■ WORK REQUIRED
Set down the complete data exactly as it appears below.

■ DATA PROVIDED
>>>>>
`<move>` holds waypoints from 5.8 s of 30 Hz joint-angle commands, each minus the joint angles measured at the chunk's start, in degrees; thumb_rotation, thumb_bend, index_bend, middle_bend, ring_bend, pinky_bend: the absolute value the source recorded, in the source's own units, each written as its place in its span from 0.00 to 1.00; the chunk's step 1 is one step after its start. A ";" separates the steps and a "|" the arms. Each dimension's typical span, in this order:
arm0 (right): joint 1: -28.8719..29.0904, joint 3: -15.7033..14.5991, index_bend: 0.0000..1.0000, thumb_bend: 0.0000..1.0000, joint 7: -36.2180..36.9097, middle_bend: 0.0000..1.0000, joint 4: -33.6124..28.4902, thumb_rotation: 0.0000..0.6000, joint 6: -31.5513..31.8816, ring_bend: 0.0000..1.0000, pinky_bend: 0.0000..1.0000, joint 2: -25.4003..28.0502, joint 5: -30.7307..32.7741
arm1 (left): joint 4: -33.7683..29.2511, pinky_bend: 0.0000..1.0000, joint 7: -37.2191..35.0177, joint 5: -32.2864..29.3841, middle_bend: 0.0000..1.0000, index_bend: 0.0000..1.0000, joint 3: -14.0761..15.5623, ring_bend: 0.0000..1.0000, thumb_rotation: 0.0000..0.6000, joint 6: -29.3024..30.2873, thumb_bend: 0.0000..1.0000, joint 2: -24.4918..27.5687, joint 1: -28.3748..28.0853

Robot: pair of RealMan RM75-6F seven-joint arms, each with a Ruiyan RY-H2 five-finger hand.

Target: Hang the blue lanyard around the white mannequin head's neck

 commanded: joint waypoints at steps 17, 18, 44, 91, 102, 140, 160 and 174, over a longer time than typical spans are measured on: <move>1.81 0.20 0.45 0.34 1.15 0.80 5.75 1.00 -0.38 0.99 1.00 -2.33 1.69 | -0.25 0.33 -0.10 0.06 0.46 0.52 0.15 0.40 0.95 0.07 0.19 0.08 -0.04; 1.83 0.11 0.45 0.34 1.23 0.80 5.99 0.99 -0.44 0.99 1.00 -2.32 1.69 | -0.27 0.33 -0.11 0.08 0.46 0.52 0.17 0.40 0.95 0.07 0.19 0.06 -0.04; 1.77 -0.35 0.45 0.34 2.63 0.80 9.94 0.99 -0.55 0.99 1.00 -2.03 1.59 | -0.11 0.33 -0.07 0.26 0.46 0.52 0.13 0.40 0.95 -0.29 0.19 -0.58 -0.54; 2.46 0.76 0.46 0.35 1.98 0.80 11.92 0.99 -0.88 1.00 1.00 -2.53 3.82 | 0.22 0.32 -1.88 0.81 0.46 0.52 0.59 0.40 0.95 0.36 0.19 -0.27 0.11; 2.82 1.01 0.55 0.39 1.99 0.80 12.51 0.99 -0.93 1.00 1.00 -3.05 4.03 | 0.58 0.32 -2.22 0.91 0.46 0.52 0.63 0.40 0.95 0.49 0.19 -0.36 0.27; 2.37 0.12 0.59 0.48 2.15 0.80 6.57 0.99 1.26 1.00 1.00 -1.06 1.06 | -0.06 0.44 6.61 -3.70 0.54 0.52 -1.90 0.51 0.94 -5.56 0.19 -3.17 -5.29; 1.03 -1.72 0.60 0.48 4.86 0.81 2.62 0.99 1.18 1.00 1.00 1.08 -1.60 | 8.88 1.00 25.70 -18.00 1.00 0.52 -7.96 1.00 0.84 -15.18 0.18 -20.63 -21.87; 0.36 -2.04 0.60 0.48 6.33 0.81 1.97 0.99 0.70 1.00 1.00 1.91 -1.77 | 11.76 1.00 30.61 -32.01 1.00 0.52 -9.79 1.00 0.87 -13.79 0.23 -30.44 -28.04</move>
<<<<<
■ ANSWER SPACE
`<move>` holds waypoints from 5.8 s of 30 Hz joint-angle commands, each minus the joint angles measured at the chunk's start, in degrees; thumb_rotation, thumb_bend, index_bend, middle_bend, ring_bend, pinky_bend: the absolute value the source recorded, in the source's own units, each written as its place in its span from 0.00 to 1.00; the chunk's step 1 is one step after its start. A ";" separates the steps and a "|" the arms. Each dimension's typical span, in this order:
arm0 (right): joint 1: -28.8719..29.0904, joint 3: -15.7033..14.5991, index_bend: 0.0000..1.0000, thumb_bend: 0.0000..1.0000, joint 7: -36.2180..36.9097, middle_bend: 0.0000..1.0000, joint 4: -33.6124..28.4902, thumb_rotation: 0.0000..0.6000, joint 6: -31.5513..31.8816, ring_bend: 0.0000..1.0000, pinky_bend: 0.0000..1.0000, joint 2: -25.4003..28.0502, joint 5: -30.7307..32.7741
arm1 (left): joint 4: -33.7683..29.2511, pinky_bend: 0.0000..1.0000, joint 7: -37.2191..35.0177, joint 5: -32.2864..29.3841, middle_bend: 0.0000..1.0000, index_bend: 0.0000..1.0000, joint 3: -14.0761..15.5623, ring_bend: 0.0000..1.0000, thumb_rotation: 0.0000..0.6000, joint 6: -29.3024..30.2873, thumb_bend: 0.0000..1.0000, joint 2: -24.4918..27.5687, joint 1: -28.3748..28.0853

Robot: pair of RealMan RM75-6F seven-joint arms, each with a Ruiyan RY-H2 five-finger hand.

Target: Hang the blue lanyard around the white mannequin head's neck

 commanded: joint waypoints at steps 17, 18, 44, 91, 102, 140, 160 and 174, over a longer time than typical spans are measured on: <move>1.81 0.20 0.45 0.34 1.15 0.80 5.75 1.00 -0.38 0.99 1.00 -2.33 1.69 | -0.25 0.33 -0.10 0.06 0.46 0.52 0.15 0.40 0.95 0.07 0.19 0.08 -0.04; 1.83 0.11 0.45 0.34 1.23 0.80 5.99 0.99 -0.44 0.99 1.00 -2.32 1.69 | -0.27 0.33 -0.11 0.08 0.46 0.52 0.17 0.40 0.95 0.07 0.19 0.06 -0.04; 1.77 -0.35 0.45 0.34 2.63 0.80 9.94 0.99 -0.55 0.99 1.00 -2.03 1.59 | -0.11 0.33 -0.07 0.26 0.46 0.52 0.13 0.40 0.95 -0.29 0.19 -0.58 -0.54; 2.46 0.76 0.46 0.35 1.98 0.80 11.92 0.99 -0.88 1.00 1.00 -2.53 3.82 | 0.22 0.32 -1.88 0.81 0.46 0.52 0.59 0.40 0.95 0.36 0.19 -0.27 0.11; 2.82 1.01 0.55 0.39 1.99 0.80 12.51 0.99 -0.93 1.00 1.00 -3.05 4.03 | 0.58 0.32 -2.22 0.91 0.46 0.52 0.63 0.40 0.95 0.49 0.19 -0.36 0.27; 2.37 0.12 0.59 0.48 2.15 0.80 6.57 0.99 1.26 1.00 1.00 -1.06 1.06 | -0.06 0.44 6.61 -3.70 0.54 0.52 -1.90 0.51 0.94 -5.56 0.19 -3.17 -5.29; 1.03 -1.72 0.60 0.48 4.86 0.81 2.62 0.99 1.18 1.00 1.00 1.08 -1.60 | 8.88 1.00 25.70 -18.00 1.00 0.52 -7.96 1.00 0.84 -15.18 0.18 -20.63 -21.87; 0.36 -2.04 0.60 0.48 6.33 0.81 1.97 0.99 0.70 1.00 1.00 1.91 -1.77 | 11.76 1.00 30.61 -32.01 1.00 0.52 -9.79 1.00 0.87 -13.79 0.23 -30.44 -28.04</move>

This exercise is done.